# [Description of the task]
Of the material below, the lines to be retyped are those from the line containing "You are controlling" through the line containing "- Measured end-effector", inclusive; reproduce them exactly.

===============

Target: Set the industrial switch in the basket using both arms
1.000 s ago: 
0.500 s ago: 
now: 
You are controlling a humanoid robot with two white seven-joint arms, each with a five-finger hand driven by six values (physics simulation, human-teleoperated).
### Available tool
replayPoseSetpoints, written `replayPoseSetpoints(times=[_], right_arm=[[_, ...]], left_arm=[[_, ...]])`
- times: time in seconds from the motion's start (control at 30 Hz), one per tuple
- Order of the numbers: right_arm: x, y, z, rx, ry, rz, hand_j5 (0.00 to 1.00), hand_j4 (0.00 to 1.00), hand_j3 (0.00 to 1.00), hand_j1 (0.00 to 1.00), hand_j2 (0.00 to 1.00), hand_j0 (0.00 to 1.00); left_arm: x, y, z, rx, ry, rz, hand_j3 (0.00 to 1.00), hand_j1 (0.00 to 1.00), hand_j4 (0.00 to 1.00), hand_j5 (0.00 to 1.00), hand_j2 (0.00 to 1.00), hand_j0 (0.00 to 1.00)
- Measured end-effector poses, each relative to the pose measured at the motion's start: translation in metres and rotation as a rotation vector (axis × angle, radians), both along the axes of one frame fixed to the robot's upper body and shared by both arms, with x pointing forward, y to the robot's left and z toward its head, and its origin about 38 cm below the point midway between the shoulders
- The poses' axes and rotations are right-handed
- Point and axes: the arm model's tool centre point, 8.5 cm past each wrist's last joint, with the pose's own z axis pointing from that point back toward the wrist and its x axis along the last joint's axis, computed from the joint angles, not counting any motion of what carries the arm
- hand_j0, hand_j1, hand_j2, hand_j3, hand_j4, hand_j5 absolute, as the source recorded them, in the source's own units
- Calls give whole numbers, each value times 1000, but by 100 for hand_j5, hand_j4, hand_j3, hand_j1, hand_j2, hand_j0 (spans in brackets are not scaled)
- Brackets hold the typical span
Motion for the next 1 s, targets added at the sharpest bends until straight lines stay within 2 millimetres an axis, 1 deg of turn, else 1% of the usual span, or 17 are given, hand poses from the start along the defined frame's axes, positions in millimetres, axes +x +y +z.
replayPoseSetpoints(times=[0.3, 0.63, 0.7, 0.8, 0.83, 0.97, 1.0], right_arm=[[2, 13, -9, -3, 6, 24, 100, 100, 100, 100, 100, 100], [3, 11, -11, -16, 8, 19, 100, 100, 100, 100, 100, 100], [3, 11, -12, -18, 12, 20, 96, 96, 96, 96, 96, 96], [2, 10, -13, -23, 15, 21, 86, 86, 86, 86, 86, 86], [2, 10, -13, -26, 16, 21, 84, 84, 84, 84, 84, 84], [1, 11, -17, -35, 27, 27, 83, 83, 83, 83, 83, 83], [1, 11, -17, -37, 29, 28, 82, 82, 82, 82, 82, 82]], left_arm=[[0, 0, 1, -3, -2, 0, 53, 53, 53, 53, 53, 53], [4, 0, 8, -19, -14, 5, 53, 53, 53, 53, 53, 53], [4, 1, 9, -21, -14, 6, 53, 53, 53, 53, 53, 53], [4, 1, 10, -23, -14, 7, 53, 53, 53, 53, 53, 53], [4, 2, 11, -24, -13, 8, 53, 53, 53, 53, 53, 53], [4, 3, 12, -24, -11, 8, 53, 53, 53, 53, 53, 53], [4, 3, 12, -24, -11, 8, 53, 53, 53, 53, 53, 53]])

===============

# [Response for this exercise]
You are controlling a humanoid robot with two white seven-joint arms, each with a five-finger hand driven by six values (physics simulation, human-teleoperated).
### Available tool
replayPoseSetpoints, written `replayPoseSetpoints(times=[_], right_arm=[[_, ...]], left_arm=[[_, ...]])`
- times: time in seconds from the motion's start (control at 30 Hz), one per tuple
- Order of the numbers: right_arm: x, y, z, rx, ry, rz, hand_j5 (0.00 to 1.00), hand_j4 (0.00 to 1.00), hand_j3 (0.00 to 1.00), hand_j1 (0.00 to 1.00), hand_j2 (0.00 to 1.00), hand_j0 (0.00 to 1.00); left_arm: x, y, z, rx, ry, rz, hand_j3 (0.00 to 1.00), hand_j1 (0.00 to 1.00), hand_j4 (0.00 to 1.00), hand_j5 (0.00 to 1.00), hand_j2 (0.00 to 1.00), hand_j0 (0.00 to 1.00)
- Measured end-effector poses, each relative to the pose measured at the motion's start: translation in metres and rotation as a rotation vector (axis × angle, radians), both along the axes of one frame fixed to the robot's upper body and shared by both arms, with x pointing forward, y to the robot's left and z toward its head, and its origin about 38 cm below the point midway between the shoulders

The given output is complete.